- TASK INSTRUCTIONS -
Print nothing but the lines below starting at the line that holds "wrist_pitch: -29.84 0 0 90" and ending at the line that holds "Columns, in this", including both, each exactly as written.

Saved data entries:
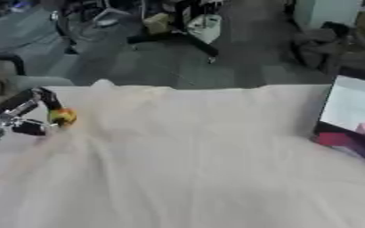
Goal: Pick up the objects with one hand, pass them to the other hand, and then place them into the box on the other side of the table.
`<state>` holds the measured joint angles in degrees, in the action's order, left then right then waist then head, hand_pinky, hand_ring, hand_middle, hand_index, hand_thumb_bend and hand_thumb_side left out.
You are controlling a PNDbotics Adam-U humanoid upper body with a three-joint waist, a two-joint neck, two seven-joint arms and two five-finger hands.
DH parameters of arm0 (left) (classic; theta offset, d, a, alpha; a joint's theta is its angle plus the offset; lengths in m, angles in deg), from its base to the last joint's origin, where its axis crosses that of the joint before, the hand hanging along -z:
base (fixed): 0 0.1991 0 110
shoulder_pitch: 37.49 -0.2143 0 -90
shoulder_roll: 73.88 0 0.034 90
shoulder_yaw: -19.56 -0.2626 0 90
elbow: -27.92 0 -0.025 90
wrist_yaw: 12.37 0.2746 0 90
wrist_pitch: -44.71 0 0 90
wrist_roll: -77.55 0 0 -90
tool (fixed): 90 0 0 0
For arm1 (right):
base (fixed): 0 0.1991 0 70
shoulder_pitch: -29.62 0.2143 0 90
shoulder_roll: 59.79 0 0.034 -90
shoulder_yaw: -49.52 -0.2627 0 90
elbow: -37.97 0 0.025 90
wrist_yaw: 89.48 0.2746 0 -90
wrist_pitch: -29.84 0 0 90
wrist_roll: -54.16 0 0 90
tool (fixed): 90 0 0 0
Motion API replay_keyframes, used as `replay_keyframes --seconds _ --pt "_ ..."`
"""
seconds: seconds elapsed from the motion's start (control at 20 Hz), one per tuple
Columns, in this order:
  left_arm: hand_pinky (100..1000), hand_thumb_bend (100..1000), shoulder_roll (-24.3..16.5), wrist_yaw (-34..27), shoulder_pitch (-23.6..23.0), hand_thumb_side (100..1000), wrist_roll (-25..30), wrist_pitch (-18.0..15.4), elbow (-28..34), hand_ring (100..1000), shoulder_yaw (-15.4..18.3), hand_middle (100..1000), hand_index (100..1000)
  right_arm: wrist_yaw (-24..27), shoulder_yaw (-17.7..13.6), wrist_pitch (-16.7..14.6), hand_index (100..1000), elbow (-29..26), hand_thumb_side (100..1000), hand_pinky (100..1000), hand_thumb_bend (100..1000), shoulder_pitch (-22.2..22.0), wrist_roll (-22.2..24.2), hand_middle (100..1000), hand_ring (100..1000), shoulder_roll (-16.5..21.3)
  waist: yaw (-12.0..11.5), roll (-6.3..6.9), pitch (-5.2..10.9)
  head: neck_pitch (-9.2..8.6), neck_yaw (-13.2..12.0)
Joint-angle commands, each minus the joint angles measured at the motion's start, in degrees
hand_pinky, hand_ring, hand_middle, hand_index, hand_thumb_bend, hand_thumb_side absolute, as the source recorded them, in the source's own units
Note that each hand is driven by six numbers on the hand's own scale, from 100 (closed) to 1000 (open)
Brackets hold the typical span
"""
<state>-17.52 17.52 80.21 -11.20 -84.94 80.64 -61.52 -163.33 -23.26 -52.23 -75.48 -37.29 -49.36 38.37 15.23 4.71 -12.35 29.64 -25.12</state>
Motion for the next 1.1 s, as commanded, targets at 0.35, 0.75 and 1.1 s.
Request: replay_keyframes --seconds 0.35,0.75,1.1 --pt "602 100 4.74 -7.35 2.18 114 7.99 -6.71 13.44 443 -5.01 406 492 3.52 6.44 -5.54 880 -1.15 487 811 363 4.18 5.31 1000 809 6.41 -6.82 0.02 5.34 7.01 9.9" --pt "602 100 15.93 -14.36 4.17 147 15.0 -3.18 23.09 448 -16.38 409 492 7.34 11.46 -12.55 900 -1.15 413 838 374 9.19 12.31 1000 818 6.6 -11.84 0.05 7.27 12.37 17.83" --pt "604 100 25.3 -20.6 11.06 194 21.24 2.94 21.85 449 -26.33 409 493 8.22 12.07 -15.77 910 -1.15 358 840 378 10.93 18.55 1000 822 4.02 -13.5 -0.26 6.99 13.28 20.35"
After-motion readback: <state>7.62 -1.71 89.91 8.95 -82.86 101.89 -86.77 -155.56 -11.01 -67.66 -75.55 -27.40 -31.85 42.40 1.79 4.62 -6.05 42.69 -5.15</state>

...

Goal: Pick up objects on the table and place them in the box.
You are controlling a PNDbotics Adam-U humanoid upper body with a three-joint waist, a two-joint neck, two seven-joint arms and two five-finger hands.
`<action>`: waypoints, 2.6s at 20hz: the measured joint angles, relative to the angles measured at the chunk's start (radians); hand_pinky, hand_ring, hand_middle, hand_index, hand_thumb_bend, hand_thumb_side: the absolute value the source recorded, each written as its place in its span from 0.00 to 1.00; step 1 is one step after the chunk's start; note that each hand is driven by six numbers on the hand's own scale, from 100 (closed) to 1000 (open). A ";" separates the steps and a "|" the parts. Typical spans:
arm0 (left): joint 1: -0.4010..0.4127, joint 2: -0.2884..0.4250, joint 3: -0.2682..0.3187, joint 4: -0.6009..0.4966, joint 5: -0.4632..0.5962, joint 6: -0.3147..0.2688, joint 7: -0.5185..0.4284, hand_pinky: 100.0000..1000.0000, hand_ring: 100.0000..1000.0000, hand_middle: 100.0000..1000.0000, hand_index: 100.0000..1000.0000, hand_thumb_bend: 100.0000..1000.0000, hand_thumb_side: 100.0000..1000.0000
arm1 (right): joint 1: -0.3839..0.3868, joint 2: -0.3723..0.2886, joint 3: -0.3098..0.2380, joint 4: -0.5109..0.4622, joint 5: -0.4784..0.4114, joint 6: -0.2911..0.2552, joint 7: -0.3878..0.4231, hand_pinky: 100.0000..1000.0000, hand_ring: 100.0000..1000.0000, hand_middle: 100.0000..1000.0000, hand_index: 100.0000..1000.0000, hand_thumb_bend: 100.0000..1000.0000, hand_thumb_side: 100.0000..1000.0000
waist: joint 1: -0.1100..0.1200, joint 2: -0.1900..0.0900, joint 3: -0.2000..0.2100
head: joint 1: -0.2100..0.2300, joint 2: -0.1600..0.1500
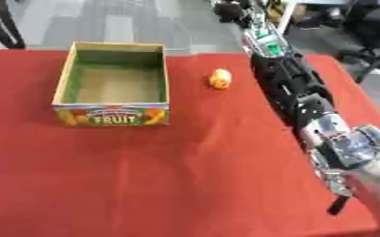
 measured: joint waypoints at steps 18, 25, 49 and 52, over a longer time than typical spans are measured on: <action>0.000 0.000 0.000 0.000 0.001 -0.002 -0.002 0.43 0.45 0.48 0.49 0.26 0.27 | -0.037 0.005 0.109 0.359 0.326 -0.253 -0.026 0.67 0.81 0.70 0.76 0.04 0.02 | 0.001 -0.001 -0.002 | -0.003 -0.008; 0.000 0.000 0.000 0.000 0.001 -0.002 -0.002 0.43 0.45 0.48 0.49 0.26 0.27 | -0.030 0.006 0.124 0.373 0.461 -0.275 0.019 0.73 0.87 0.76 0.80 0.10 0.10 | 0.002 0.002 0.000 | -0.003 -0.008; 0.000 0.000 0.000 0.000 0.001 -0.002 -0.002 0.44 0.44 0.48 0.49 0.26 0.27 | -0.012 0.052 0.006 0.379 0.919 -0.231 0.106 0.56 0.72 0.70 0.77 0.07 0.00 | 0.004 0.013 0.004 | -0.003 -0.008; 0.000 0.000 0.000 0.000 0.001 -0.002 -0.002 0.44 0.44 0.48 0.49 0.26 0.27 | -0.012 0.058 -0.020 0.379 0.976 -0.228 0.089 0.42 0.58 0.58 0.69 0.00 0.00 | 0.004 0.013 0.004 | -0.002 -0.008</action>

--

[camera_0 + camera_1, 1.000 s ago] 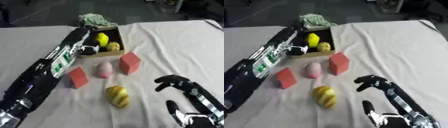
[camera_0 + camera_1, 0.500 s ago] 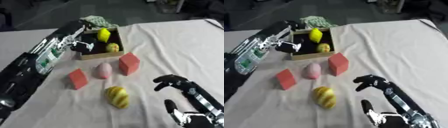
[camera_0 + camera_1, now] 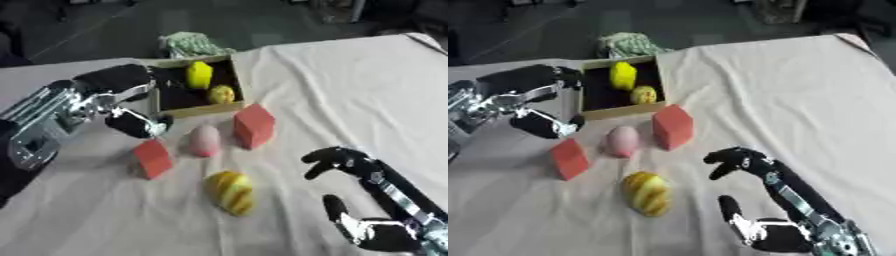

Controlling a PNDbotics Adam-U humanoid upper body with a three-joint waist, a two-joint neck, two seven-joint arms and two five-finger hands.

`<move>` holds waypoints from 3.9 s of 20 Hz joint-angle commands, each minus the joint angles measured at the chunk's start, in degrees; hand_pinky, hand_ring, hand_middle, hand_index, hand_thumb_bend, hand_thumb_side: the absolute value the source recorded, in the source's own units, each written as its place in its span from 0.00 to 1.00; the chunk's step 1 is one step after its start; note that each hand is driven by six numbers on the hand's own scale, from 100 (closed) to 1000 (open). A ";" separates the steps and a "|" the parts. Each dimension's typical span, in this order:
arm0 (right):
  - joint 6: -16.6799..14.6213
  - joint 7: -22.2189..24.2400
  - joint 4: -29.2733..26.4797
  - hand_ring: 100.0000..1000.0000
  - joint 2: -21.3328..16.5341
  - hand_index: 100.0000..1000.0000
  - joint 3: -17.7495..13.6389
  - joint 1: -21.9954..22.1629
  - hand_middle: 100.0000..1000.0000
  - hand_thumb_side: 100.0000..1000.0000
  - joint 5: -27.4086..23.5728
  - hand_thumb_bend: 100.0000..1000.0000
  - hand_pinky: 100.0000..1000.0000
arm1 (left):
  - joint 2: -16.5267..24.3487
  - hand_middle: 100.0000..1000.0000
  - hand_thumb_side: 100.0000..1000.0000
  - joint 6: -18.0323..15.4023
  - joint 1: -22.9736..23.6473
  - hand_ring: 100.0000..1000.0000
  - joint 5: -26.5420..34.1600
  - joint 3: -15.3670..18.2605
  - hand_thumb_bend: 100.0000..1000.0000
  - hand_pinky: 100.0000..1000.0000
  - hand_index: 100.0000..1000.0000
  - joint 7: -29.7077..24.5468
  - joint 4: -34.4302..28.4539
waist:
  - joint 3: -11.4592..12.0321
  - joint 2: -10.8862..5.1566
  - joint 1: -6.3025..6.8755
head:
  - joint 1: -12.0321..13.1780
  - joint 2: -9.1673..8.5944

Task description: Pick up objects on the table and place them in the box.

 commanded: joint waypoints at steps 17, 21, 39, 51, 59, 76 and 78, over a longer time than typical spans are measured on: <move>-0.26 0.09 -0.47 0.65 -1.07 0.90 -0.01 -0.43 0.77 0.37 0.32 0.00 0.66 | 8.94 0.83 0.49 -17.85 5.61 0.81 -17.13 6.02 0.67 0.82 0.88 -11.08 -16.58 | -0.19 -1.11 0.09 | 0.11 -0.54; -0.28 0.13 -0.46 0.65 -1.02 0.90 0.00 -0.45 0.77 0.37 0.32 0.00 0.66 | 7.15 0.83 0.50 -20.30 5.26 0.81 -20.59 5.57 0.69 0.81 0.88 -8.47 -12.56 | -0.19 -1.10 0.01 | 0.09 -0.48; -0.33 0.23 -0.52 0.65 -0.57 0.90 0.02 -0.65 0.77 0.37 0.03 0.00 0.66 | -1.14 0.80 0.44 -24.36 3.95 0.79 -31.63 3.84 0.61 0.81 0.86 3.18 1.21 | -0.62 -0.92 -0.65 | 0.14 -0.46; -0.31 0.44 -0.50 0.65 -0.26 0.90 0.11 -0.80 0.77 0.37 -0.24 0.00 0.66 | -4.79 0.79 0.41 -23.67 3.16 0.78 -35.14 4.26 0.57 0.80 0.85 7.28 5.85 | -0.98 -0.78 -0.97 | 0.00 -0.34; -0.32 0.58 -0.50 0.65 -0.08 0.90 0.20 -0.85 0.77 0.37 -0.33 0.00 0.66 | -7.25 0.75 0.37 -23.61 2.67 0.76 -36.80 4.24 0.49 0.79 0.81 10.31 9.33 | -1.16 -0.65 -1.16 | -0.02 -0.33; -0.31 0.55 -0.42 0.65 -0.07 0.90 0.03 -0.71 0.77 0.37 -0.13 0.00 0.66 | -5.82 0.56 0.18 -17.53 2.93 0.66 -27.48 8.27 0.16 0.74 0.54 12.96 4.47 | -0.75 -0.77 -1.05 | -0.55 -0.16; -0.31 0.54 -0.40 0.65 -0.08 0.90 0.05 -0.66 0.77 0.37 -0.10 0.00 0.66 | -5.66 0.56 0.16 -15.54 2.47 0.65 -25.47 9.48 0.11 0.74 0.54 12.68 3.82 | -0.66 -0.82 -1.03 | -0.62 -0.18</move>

- OUTPUT OF THE EXERCISE -
wrist_pitch: -29.84 0 0 90
wrist_roll: -54.16 0 0 90
tool (fixed): 90 0 0 0
Motion API replay_keyframes, used as `replay_keyframes --seconds _ --pt "_ ..."`
"""
seconds: seconds elapsed from the motion's start (control at 20 Hz), one per tuple
Columns, in this order:

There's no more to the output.